*Work to complete:* Copy out each line of the data that includes the string "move".

*Recorded data:*

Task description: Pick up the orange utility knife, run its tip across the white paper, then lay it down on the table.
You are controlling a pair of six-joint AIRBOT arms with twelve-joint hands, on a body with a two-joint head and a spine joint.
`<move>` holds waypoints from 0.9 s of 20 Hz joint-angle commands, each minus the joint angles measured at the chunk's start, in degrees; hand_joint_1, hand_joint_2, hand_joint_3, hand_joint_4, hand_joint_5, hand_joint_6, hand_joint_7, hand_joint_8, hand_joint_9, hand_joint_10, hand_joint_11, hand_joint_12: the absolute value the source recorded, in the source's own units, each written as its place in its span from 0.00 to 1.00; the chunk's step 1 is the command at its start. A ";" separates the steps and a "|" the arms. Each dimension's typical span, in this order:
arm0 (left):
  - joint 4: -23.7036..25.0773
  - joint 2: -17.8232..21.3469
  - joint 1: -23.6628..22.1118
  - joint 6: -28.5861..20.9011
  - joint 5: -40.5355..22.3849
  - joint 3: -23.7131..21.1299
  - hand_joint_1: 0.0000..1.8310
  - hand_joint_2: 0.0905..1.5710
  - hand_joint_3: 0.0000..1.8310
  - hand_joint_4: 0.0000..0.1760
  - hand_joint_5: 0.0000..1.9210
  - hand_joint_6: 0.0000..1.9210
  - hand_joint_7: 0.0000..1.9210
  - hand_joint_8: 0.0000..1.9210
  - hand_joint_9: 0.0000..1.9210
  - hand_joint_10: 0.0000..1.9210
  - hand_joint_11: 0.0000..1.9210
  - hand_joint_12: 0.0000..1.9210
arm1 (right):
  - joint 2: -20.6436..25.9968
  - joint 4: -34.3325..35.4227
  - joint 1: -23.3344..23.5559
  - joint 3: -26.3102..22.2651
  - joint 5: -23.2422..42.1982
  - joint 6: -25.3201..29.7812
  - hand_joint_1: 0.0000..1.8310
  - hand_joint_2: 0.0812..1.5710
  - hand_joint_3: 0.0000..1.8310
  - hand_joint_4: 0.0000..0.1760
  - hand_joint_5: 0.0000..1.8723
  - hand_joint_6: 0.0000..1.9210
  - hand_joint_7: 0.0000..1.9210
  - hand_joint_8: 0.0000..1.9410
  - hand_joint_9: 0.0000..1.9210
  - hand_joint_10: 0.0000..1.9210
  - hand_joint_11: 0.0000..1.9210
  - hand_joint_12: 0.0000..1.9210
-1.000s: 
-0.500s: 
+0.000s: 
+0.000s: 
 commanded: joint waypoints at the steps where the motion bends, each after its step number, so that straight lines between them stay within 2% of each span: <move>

*Exercise result:*
`<move>` holds waypoints from 0.9 s of 20 Hz joint-angle commands, each minus the joint angles measured at the chunk's start, in degrees; hand_joint_1, hand_joint_2, hand_joint_3, hand_joint_4, hand_joint_5, hand_joint_6, hand_joint_7, hand_joint_8, hand_joint_9, hand_joint_10, hand_joint_11, hand_joint_12: the absolute value the source recorded, in the source's own units, each written as its place in its span from 0.00 to 1.00; the chunk's step 1 is the command at its start. A ";" separates the steps and a "|" the arms. Each dimension's typical span, in this order:
 commanded: joint waypoints at the steps where the motion bends, each after its step number, so that straight lines between them stay within 2% of each span: <move>

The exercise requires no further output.